◆ **WORK ORDER**:
An unchanged copy of all the lines below is expected, and it should contain no pictures.

◆ **PROVIDED DATA**:
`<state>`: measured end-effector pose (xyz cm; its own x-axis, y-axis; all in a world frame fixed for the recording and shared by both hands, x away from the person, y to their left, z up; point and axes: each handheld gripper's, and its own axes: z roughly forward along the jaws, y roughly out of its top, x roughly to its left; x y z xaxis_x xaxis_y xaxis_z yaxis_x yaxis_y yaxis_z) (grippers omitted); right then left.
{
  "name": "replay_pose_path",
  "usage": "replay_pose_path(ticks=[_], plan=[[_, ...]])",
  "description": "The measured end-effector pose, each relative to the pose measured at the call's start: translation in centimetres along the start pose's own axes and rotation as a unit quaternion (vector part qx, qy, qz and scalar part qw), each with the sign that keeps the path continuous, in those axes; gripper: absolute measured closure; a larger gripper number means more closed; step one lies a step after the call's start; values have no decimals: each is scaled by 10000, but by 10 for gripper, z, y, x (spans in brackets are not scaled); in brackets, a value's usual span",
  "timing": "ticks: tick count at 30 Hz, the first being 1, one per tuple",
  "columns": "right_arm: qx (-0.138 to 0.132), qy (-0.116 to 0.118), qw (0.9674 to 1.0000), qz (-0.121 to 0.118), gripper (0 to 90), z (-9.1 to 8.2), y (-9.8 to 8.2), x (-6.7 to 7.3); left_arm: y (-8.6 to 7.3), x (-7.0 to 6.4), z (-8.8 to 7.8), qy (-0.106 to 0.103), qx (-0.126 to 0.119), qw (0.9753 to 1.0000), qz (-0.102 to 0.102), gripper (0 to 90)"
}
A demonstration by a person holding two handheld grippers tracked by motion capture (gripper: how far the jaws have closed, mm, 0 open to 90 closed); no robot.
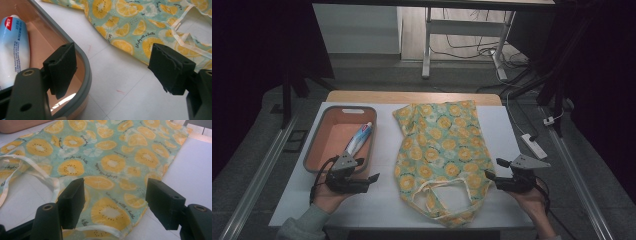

◆ **SOLUTION FOR THIS EXERCISE**:
`<state>`: measured end-effector pose (xyz cm; its own x-axis, y-axis; all in a world frame fixed for the recording and shared by both hands, x away from the person, y to their left, z up; point and axes: each handheld gripper's, and its own axes: z roughly forward along the jaws, y roughly out of its top, x roughly to its left; x y z xaxis_x xaxis_y xaxis_z yaxis_x yaxis_y yaxis_z) (grippers omitted); right then left.
{
  "name": "replay_pose_path",
  "usage": "replay_pose_path(ticks=[_], plan=[[_, ...]])",
  "description": "The measured end-effector pose, each relative to the pose measured at the call's start: translation in centimetres along the start pose's own axes and rotation as a unit quaternion (vector part qx, qy, qz and scalar part qw), each with the sign that keeps the path continuous, in those axes; gripper: absolute measured closure; a larger gripper number means more closed; step one lies a step after the call's start; values have no decimals: each is scaled by 10000, but by 10 for gripper, z, y, x (spans in brackets are not scaled); in brackets, a value's usual span",
  "timing": "ticks: tick count at 30 Hz, the first being 1, one per tuple",
  "columns": "right_arm: qx (-0.138 to 0.132), qy (-0.116 to 0.118), qw (0.9674 to 1.0000), qz (-0.121 to 0.118), gripper (0 to 90), z (-9.1 to 8.2), y (-9.8 to 8.2), x (-6.7 to 7.3); left_arm: y (-8.6 to 7.3), x (-7.0 to 6.4), z (-8.8 to 7.8), qy (-0.106 to 0.103), qx (-0.126 to 0.119), qw (0.9753 to 1.0000), qz (-0.102 to 0.102), gripper (0 to 90)"
}
A demonstration by a person holding two handheld grippers tracked by motion capture (gripper: how far the jaws have closed, mm, 0 open to 90 closed); no robot.

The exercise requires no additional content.